» **Task directions**
Beginning with the line that has "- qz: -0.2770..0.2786", please write out each remaining line of the listing below, word for word.

:::

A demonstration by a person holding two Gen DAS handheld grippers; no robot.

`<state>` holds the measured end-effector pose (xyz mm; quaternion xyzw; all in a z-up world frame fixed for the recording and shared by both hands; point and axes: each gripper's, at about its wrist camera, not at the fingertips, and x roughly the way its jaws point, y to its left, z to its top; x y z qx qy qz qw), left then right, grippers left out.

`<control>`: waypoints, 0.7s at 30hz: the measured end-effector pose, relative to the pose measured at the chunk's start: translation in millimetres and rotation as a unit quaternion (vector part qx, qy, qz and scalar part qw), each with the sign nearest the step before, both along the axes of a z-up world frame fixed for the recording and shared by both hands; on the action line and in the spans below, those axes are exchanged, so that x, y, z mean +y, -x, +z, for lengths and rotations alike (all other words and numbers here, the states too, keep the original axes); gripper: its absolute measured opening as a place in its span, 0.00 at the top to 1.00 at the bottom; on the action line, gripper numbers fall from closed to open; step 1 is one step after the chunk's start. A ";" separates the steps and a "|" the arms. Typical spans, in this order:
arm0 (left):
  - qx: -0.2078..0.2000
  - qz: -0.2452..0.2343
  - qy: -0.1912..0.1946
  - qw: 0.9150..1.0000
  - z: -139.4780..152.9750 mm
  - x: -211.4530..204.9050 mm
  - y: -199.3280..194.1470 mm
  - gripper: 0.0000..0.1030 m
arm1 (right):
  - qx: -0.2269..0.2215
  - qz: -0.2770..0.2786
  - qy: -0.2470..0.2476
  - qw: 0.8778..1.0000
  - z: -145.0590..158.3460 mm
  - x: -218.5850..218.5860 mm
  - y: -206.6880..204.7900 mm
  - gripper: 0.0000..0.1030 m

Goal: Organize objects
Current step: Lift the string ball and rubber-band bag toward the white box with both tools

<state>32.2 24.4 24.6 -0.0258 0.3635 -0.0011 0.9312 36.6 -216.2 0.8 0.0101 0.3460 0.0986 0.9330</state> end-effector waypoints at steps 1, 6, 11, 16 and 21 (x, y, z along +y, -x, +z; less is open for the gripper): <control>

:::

» **Response to the exercise**
  - qz: -0.2770..0.2786
  - qy: -0.2470..0.2476
  - qw: 0.8778..1.0000
  - z: -145.0590..158.3460 mm
  - x: -218.5850..218.5860 mm
  - y: -206.6880..204.7900 mm
  - gripper: 0.0000..0.1030 m

Goal: Organize objects
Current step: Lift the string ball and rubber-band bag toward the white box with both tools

<state>32.2 24.4 24.6 -0.0258 0.3635 -0.0011 0.9312 36.6 -216.2 0.8 0.0101 0.3460 0.0986 0.9330</state> end-effector waypoints at steps 1, 6, 11, 16 and 21 (x, y, z along +y, -x, +z; less is open for the gripper): <control>

The exercise is complete.